Quoi qu'il en soit, j'espère obtenir l'argent nécessaire dans le budget 2024 pour continuer à avancer. J'avais un rendez-vous ce matin avec Clément Beaune et un autre à treize heures avec Christophe Béchu.

Depuis 2019 – je n'y suis donc pour rien –, l'aide octroyée aux OPMR a doublé. Elle atteint 600 000 euros. Je ne suis pas favorable à ce que l'on salarie les personnes qui y participent. Les représentants des services de l'État apportent une dimension professionnelle, et les représentants des consommateurs un côté militant. Si j'avais l'argent pour le faire, je préférerais l'utiliser pour diminuer le prix du transport aérien.

Je regrette que le délégué à la concurrence ne soit pas directement rattaché au ministère de l'outre-mer. Il ne constitue pas la préoccupation première de Bercy, et l'on peut le comprendre, mais c'est justement pour cette raison que je me bats pour le ramener dans mon giron. Je pense que j'y parviendrai. Il m'aidera ainsi à mener la politique de diversification de l'offre que j'ai décrite et dont l'objectif est de faire baisser les prix.

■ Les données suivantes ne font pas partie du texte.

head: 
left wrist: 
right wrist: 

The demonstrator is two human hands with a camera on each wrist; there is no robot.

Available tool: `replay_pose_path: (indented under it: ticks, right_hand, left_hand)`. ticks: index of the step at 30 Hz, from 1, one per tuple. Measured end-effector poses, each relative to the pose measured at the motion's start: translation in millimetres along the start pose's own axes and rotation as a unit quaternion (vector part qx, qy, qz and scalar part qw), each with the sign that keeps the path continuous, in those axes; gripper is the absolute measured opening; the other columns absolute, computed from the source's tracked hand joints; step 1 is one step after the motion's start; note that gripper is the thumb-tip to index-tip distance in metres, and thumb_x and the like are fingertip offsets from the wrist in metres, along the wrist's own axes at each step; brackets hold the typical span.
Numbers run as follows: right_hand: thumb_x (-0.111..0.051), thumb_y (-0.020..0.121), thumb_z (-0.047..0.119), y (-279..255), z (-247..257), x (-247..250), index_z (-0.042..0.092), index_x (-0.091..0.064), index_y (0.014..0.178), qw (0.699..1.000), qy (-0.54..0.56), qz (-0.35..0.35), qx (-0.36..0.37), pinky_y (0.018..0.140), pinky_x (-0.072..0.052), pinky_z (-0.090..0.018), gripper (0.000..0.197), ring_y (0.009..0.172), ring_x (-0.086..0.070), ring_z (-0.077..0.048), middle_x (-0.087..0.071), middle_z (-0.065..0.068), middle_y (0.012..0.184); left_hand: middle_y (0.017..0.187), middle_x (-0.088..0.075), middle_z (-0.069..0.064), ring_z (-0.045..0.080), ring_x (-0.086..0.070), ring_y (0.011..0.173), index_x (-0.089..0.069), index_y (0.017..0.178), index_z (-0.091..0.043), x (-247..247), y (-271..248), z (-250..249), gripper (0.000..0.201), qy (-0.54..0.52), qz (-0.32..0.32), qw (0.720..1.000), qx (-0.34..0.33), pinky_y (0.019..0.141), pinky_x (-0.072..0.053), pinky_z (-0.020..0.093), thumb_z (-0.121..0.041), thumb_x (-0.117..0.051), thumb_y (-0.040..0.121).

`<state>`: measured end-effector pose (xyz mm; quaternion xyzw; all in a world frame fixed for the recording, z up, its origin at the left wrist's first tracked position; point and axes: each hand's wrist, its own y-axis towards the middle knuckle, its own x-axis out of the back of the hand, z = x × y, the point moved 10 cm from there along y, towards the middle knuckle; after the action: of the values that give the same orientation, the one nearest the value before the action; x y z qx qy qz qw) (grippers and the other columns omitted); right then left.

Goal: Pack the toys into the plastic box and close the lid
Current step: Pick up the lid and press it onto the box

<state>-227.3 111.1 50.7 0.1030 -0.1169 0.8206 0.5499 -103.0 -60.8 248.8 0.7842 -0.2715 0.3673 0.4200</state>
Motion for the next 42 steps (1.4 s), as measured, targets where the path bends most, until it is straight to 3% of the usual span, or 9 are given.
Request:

Concernant l'inflation, monsieur le Rapporteur, elle est plus faible outre-mer qu'en France hexagonale, simplement le niveau de départ des prix était supérieur. C'est vrai pour le prix de l'essence et pour ceux des produits alimentaires dans la grande distribution – je laisse de côté le logement, car c'est un autre sujet. À la Martinique, l'inflation s'est élevée à 4,2 % en 2022 au total, contre 5,9 % en métropole, et à 5,5 % s'agissant des produits alimentaires, contre 12,7 % en métropole. Dans le domaine de l'énergie, elle a été limitée à 15 %, contre 23 % en métropole. Cela ne veut pas dire qu'il ne faut pas continuer à travailler sur la question, car les revenus et le niveau de vie des populations d'outre-mer sont inférieurs à ceux de la métropole.